» ABOUT THIS TASK: Please retype the listing below exactly, from its opening line through the line where "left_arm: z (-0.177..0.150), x" appears.

DATA EXTRACT below:

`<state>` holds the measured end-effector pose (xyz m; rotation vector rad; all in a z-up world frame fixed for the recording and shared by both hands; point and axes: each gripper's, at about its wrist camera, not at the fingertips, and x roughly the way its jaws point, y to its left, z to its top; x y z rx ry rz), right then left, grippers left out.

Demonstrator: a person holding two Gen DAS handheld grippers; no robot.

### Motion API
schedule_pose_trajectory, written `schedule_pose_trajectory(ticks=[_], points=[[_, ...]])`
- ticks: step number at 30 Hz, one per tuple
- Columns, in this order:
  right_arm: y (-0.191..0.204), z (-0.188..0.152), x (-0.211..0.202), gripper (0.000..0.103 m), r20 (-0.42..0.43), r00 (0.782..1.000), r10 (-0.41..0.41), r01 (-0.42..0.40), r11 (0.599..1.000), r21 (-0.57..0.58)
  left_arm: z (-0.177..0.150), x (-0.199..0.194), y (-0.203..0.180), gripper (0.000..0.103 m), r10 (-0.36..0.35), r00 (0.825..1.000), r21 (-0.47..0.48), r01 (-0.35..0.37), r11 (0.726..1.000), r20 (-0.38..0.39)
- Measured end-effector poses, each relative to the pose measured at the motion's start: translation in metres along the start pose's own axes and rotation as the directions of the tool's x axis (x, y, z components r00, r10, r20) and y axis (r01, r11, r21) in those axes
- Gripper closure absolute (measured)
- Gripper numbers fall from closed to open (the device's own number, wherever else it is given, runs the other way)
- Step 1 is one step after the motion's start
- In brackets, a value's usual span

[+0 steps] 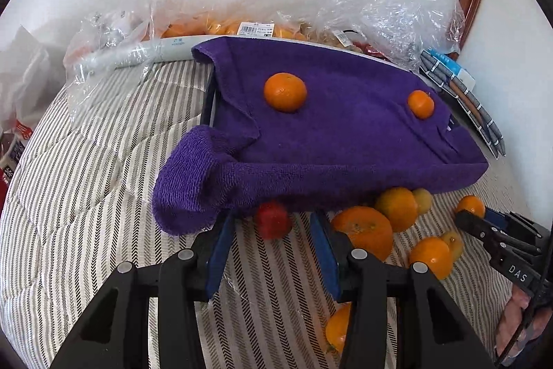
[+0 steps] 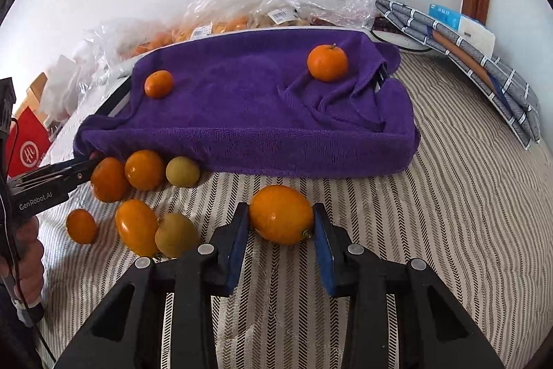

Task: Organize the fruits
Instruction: 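Grasp a yellow-orange fruit with the right tool while the left tool grasps the red fruit, then carry both fruits onto the purple towel and open both tools to release them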

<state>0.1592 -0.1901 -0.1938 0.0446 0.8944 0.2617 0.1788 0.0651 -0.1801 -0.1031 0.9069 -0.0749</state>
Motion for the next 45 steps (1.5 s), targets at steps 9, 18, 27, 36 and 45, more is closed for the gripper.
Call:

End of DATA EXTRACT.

» TASK RESPONSE:
`<state>` holds the measured end-effector pose (xyz m; rotation vector rad; all in a z-up world frame fixed for the recording and shared by both hands; point and axes: each gripper's, at about its wrist camera, not at the fingertips, and x roughly the way its jaws point, y to its left, z to its top; x y z rx ry rz), right then left, grippers left out.

Demonstrator: a person holding two Gen DAS handheld grippers; no robot.

### Motion API
schedule_pose_trajectory, written `schedule_pose_trajectory(ticks=[_], points=[[_, ...]])`
- ticks: step number at 30 Hz, one per tuple
- Columns, in this order:
  right_arm: y (-0.191..0.204), z (-0.188..0.152), x (-0.211..0.202), gripper (0.000..0.103 m), r20 (-0.42..0.43), r00 (0.782..1.000), r10 (-0.41..0.41), r01 (-0.42..0.40), r11 (0.599..1.000), r21 (-0.57..0.58)
  left_arm: z (-0.177..0.150), x (-0.199..0.194), y (-0.203..0.180), gripper (0.000..0.103 m), r10 (-0.36..0.35), r00 (0.825..1.000), r21 (-0.47..0.48), r01 (-0.35..0.37), r11 (0.726..1.000), r20 (-0.38..0.39)

No more is needed for this answer.